The percentage of people reporting high anxiety was also higher in October to December 2022 (23.6%) than before the pandemic (21.3% in October to December 2019).

However, the percentage of adults who report the sense of worth they feel in the things they do in life as “low’” is similar to before the pandemic, as is the percentage of people who reported low feelings of happiness.

Men less likely to be satisfied with policing than women

Our review highlighted the importance of tracking how satisfied people feel with a range of other public services. Just under two-thirds (63.5%) of people in Great Britain said they tend to be satisfied with policing in the UK, according to data from the Opinions and Lifestyle Survey (OPN) collected between 17 May and 11 June 2023.

Men were less likely to be satisfied with policing than women.

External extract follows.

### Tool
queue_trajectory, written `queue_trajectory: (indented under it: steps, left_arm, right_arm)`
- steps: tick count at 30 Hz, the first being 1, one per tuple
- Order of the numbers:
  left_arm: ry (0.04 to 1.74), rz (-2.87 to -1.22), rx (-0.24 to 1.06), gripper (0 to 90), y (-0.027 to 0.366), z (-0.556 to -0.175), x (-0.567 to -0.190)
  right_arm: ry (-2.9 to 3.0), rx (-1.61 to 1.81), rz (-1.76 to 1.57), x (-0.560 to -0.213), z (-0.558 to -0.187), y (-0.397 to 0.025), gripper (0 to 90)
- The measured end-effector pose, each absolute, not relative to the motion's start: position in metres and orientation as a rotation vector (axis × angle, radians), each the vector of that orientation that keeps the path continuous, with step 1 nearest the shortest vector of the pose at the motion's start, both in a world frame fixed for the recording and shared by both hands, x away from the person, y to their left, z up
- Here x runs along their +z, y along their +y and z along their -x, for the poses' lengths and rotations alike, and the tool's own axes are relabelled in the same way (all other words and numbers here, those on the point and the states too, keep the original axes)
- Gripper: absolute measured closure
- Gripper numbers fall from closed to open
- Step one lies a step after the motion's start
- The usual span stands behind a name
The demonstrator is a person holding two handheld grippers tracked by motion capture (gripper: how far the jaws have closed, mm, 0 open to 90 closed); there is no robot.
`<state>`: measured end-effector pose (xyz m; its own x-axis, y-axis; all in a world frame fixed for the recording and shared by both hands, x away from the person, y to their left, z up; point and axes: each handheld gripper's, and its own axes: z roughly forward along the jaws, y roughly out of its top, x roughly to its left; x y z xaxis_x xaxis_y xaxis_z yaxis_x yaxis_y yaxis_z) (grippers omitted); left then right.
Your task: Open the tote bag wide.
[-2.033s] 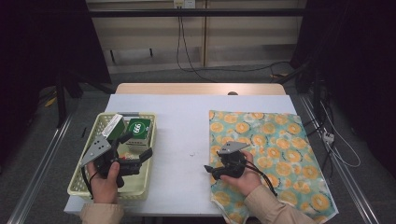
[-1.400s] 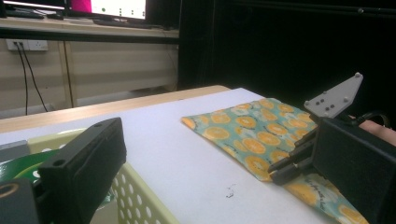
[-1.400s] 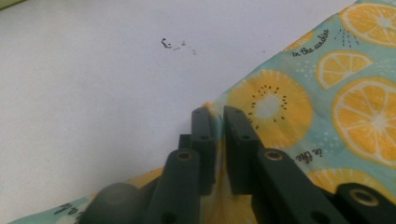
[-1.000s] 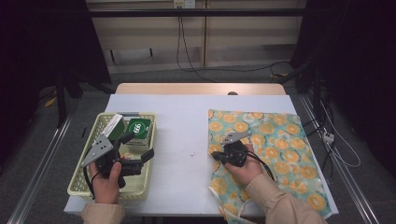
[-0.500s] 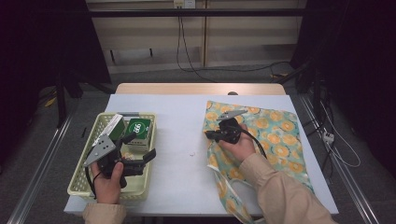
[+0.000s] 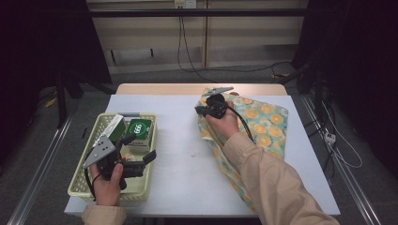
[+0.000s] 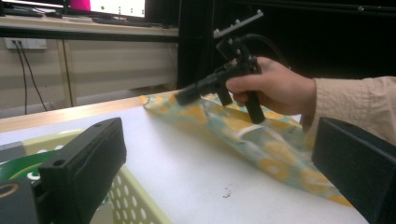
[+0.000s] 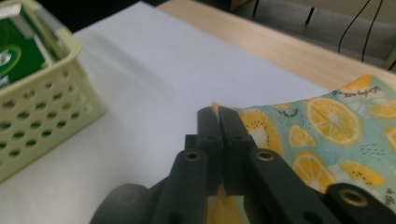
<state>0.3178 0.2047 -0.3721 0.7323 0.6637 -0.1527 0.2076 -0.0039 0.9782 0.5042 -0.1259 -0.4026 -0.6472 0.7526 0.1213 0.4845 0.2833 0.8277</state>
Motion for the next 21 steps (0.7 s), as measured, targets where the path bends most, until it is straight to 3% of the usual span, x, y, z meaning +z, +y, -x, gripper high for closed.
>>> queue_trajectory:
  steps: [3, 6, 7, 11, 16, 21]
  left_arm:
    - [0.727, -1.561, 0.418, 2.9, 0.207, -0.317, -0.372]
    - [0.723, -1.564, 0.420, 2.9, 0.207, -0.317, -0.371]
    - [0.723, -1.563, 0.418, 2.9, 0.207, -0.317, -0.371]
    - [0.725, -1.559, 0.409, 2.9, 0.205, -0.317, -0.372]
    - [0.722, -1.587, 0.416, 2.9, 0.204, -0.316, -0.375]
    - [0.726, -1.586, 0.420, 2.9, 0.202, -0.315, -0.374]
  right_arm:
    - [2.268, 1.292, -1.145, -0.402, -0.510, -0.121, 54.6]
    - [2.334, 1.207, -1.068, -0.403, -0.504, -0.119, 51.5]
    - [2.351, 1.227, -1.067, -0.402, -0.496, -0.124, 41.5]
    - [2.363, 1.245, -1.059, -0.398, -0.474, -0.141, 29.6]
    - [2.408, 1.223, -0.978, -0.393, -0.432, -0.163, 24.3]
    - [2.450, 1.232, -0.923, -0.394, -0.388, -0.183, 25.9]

Around six in ten men said they tended to be satisfied with policing in the UK (60.1%), compared with around two-thirds (66.8%) of women.

Londoners most likely to agree that their local area is well integrated

Around six in ten (60.7%) adults in Great Britain agreed or strongly agreed that their local area was a place where people from different backgrounds get on well together. This is according to responses collected between 17 May and 11 June 2023.

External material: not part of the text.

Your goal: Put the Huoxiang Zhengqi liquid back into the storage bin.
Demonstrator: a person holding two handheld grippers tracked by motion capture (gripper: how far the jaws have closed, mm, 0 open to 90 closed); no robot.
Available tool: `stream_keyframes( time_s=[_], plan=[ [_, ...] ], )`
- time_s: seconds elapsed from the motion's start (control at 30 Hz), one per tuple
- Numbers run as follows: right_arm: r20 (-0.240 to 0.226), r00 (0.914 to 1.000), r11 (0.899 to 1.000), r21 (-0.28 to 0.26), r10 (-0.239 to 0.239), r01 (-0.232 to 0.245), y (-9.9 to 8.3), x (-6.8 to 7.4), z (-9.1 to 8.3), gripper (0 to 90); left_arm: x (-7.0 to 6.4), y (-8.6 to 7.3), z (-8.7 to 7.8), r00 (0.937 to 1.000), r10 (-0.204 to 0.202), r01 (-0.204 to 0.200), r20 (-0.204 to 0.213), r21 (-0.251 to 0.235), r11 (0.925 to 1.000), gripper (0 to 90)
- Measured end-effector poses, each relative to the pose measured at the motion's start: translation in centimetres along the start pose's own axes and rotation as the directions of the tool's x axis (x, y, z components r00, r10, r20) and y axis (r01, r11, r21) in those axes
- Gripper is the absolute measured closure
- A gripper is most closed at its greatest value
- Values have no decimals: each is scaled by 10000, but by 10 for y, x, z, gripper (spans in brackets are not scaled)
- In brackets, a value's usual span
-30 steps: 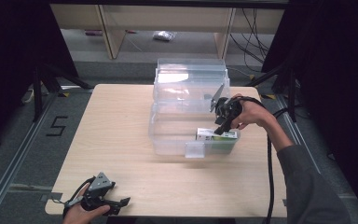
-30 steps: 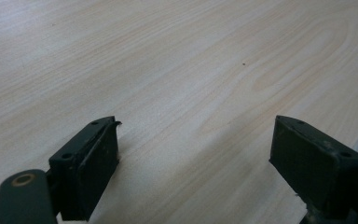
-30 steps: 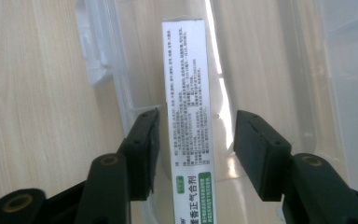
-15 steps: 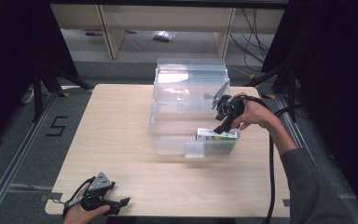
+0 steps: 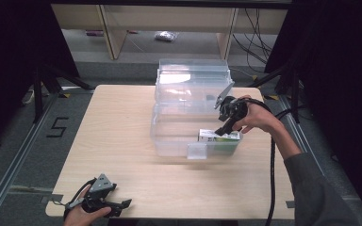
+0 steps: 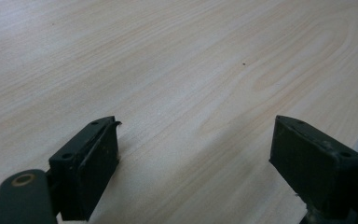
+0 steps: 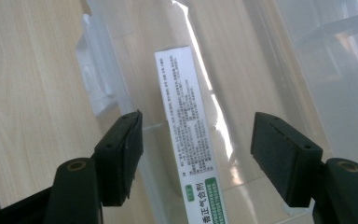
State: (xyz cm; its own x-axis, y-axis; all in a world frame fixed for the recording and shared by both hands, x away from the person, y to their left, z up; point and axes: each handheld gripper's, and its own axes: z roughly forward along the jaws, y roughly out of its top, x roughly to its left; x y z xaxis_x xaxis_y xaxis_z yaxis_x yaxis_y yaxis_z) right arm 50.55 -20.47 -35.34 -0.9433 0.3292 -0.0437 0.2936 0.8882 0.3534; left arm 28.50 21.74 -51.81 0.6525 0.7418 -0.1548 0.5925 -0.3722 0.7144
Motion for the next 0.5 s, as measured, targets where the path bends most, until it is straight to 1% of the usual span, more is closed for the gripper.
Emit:
stream_keyframes(
  time_s=[0.03, 0.07, 0.1, 0.13, 0.2, 0.23, 0.27, 0.3, 0.33, 0.37, 0.4, 0.43, 0.47, 0.5],
  plan=[
    [1, 9999, 9999, -4, 118, -118, 0, 1, -1, 353, 0, 0, 0, 10000, -27, 27, -35, 1, 10000, 149],
    [6, 10000, 9999, -140, 32, -31, 0, 0, -1, 352, 0, 0, 0, 10000, -45, 45, -35, 1, 10000, 149],
    [32, 10000, 9999, -122, 41, -41, 0, 1, -2, 350, 0, 0, -1, 10000, -21, 21, -27, 20, 10000, 149],
    [114, 9998, 9997, -153, 189, -188, 0, 2, -2, 348, 0, 0, 0, 10000, -6, 6, 13, 0, 10000, 149],
    [136, 9998, 9998, -163, 145, -143, 0, 2, -3, 348, 0, 0, 0, 10000, -10, 10, -23, 36, 10000, 149],
    [191, 9997, 9996, -255, 134, -129, 0, 2, -3, 348, 0, 0, 0, 10000, -22, 22, -38, 11, 10000, 149],
    [256, 9992, 9992, -263, 312, -305, 0, 3, -3, 348, 0, 0, -1, 10000, -19, 19, -31, 22, 10000, 149],
    [245, 9994, 9990, -380, 263, -254, 0, 3, -3, 348, 0, 0, -1, 10000, -20, 20, -29, 20, 10000, 149],
    [199, 9991, 9980, -511, 386, -375, -1, 4, -2, 348, 0, 0, 0, 10000, -12, 12, -26, 23, 10000, 149],
    [131, 9988, 9976, -517, 478, -471, -1, 6, -2, 347, 0, 0, 0, 10000, -26, 26, 8, -17, 10000, 149],
    [174, 9990, 9978, -528, 421, -412, -1, 6, -1, 342, 0, 0, 0, 10000, -13, 13, 12, 10, 10000, 149],
    [235, 9983, 9972, -528, 541, -528, -2, 8, -1, 340, 0, 0, 0, 10000, -2, 2, 12, 7, 10000, 149],
    [189, 9988, 9974, -572, 443, -431, -2, 8, 0, 339, 0, 0, 0, 10000, -20, 20, -28, 11, 10000, 149],
    [220, 9988, 9975, -569, 443, -430, -3, 9, 1, 335, 0, 0, 0, 10000, -3, 2, 13, 14, 10000, 149]
  ],
)
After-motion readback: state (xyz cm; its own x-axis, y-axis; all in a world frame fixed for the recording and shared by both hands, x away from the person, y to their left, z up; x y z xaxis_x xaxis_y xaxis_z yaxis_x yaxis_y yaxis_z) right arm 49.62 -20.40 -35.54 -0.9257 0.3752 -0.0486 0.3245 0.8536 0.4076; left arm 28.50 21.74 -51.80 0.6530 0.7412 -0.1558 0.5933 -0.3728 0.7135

In London, this rose to 70.8%, the highest of any nation or English region. The North East had the lowest percentage, at 53.9%.

These new measures have been added to improve the picture of life in the UK. More information on other improvements we have made, such as changing data sources and replacing old measures, as well as further updates that will be made in the future, have been explained in our Review of the UK Measures of National Well-being (UK MNW) research article.

The longer we record these measures for, the more detailed a picture we will have of where life is improving, and in which areas of life society is struggling. We have collected information on many areas for more than a decade. This allows us to see the impacts of significant events, such as the coronavirus (COVID-19) pandemic, on personal wellbeing, finance and more.